Copyright 2001 American Medical Association. All Rights Reserved. Applicable FARS/DFARS Restrictions Apply to Government Use.2001
The 2 special articles in the May 2000 issue of the ARCHIVES regarding suprathreshold electroconvulsive therapy (ECT)%1,2 raise several concerns. First, because no standard ECT machine now available to practicing clinicians (as opposed to researchers) can deliver the energy needed for suprathreshold treatment of most patients, the relative efficacy of unilateral suprathreshold ECT vs bilateral ECT is moot. Second, because these studies did not include the most severely ill depressed patients, we cannot know the generalizability of these studies.
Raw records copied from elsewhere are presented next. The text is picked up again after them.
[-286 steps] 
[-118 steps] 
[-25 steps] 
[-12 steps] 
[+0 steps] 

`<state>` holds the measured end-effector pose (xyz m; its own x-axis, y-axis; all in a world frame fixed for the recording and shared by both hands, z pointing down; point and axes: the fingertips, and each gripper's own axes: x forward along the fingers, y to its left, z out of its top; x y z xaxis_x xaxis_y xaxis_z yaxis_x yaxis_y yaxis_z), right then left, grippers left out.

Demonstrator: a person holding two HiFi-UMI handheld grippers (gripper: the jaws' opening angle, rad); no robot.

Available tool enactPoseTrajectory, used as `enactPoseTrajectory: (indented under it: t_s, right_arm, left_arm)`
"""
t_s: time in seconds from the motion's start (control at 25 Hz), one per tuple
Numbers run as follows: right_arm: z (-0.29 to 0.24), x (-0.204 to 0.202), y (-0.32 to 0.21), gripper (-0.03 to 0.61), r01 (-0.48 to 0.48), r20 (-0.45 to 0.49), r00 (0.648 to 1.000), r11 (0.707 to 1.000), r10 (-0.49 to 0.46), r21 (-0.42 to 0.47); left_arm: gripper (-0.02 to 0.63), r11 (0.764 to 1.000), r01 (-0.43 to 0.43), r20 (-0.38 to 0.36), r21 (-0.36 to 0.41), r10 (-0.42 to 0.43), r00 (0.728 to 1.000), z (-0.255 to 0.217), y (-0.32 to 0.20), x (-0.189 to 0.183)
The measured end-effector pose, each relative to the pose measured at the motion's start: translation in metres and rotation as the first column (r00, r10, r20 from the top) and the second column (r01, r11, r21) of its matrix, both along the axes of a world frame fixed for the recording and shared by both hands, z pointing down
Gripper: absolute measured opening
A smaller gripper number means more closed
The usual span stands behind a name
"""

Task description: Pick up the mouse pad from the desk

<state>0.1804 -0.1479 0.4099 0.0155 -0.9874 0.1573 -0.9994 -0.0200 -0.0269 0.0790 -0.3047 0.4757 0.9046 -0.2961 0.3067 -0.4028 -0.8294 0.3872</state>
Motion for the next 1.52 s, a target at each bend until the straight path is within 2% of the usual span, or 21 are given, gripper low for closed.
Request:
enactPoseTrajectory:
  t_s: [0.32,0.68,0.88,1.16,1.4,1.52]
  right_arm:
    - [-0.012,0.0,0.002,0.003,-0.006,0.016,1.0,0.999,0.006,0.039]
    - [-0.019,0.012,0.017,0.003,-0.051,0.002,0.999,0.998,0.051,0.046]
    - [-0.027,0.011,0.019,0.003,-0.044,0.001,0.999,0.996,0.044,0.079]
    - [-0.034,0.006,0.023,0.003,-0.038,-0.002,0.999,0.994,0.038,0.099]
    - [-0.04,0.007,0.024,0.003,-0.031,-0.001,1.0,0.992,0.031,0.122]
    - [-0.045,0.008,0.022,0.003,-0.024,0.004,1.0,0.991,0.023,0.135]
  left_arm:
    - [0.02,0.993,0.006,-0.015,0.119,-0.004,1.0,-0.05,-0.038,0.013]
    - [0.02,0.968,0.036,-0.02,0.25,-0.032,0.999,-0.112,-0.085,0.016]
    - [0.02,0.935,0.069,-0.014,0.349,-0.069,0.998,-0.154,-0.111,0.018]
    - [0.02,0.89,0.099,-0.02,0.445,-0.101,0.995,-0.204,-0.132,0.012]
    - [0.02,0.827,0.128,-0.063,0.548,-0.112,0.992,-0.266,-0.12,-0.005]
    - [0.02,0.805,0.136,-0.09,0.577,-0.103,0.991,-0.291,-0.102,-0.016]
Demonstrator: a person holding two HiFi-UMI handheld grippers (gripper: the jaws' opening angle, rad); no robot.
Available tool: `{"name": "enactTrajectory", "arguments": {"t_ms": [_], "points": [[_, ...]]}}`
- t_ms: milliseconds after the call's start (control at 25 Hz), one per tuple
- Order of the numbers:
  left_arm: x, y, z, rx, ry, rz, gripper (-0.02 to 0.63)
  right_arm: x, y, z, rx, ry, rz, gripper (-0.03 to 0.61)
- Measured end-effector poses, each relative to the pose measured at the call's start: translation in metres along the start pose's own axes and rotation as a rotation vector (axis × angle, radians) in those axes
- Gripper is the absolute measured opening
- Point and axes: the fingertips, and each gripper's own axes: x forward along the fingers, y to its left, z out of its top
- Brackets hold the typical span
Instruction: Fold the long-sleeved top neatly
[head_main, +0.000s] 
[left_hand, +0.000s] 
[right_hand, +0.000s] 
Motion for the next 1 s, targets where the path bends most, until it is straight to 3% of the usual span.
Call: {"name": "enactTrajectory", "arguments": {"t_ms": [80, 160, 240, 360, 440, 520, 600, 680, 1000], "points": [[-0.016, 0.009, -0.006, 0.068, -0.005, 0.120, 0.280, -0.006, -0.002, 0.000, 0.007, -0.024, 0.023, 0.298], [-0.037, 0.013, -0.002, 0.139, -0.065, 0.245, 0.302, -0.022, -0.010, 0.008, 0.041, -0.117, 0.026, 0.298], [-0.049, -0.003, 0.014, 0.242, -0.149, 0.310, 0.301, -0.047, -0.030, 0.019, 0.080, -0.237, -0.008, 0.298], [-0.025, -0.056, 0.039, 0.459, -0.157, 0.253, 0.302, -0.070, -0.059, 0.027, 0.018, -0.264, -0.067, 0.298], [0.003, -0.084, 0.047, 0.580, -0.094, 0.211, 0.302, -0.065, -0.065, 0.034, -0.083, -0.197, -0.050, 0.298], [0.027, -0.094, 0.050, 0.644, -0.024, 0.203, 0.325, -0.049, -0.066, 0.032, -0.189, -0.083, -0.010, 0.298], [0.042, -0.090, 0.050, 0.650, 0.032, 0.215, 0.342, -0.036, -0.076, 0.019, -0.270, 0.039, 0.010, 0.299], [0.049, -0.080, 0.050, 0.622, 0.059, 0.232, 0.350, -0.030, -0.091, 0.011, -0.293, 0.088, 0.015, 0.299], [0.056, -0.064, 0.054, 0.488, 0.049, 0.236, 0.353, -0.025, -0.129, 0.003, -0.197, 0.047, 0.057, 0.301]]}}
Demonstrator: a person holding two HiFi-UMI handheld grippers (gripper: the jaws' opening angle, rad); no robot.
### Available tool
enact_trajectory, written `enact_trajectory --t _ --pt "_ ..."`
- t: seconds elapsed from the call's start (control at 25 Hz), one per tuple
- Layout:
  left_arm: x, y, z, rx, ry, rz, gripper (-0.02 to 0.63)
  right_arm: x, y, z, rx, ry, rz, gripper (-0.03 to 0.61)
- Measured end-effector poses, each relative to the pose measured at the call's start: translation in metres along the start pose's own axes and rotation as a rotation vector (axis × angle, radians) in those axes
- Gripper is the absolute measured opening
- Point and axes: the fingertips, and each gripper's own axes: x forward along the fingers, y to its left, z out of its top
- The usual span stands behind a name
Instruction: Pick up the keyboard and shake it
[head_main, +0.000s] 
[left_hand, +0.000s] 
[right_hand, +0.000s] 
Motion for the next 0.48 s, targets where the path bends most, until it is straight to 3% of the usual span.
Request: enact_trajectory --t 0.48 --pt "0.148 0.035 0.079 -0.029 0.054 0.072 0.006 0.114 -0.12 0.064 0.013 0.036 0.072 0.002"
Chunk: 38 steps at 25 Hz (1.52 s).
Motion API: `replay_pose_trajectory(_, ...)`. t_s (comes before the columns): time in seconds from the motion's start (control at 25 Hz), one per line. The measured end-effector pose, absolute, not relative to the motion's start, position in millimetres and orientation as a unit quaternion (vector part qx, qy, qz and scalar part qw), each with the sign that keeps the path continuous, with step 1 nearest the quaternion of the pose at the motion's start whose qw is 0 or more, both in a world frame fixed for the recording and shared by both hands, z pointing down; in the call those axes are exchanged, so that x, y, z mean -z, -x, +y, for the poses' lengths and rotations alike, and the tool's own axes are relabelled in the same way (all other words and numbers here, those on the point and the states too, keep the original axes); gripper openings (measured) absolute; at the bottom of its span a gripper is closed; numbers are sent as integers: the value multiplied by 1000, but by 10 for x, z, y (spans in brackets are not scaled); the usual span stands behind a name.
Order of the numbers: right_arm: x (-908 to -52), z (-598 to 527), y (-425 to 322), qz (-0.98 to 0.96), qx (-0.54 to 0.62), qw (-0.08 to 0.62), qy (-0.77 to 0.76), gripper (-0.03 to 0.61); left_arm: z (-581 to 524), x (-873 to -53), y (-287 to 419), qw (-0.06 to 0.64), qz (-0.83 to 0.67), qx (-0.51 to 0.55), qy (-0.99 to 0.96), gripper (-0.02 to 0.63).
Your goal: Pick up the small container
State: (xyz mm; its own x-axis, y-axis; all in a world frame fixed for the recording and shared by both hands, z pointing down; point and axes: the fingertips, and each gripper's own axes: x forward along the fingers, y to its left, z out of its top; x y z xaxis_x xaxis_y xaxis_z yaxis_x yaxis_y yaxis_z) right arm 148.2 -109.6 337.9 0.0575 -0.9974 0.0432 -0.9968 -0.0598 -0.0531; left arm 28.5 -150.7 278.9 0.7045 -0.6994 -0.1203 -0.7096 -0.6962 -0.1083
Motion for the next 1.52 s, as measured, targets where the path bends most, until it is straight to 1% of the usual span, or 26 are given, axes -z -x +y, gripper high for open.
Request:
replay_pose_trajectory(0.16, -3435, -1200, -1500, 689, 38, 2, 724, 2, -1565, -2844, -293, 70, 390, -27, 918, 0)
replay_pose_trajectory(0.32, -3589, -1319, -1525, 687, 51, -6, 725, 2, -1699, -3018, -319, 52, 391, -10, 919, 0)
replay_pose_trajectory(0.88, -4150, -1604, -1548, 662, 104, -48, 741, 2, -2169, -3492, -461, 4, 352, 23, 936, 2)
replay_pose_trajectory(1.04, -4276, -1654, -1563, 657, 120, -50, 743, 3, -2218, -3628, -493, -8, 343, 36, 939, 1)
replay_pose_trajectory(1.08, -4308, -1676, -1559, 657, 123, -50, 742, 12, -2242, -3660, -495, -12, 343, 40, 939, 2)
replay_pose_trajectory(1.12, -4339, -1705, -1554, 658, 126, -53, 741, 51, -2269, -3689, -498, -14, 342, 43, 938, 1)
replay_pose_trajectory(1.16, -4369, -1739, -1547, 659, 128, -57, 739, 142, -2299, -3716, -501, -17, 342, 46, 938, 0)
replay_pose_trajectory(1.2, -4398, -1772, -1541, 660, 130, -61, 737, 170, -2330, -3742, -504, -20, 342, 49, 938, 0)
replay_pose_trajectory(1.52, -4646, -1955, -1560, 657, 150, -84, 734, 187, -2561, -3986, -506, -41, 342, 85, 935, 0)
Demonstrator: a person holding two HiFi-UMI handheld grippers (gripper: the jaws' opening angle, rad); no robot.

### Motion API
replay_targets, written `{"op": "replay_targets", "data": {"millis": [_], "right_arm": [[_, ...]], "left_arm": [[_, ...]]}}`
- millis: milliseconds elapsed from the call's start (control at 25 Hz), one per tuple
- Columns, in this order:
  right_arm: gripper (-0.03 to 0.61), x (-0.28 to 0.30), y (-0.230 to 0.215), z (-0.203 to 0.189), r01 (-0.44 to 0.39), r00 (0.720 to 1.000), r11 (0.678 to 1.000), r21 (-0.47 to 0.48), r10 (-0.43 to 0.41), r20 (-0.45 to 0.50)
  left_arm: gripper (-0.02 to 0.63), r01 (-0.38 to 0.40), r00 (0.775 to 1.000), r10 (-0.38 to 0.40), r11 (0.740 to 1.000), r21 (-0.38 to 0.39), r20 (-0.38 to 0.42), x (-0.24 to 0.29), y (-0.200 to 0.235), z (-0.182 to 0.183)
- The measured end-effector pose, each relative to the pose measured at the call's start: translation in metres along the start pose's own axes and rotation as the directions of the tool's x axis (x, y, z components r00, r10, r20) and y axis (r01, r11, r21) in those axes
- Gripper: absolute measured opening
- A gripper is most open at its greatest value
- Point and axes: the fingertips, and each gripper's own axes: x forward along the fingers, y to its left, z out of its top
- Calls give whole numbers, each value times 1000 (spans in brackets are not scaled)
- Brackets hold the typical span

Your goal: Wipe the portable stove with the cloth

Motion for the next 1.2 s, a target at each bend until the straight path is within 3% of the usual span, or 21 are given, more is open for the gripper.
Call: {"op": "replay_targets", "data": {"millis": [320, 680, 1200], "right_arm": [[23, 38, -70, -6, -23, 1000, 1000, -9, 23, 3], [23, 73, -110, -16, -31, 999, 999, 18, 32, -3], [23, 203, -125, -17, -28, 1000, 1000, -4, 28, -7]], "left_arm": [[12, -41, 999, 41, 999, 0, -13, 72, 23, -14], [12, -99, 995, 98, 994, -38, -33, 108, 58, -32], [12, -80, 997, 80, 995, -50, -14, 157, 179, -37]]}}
Furthermore, because ECT compared with medications is most cost-effective for treatment of the severely depressed, and because the typical practice in treating patients with mild to moderate depression is with medications rather than ECT, the patients in these 2 studies who will benefit from suprathreshold unilateral ECT will not get it. Lastly, I fear the "take-home message" to most clinicians implied by the commentary%3 accompanying the articles will be this: unilateral ECT is now proven equal to bilateral ECT and with fewer cognitive problems; therefore, it is better. Clinicians will use unilateral ECT at the highest energy permitted by their machine for their most severely ill depressed patients, and no one will know if that process will benefit anyone.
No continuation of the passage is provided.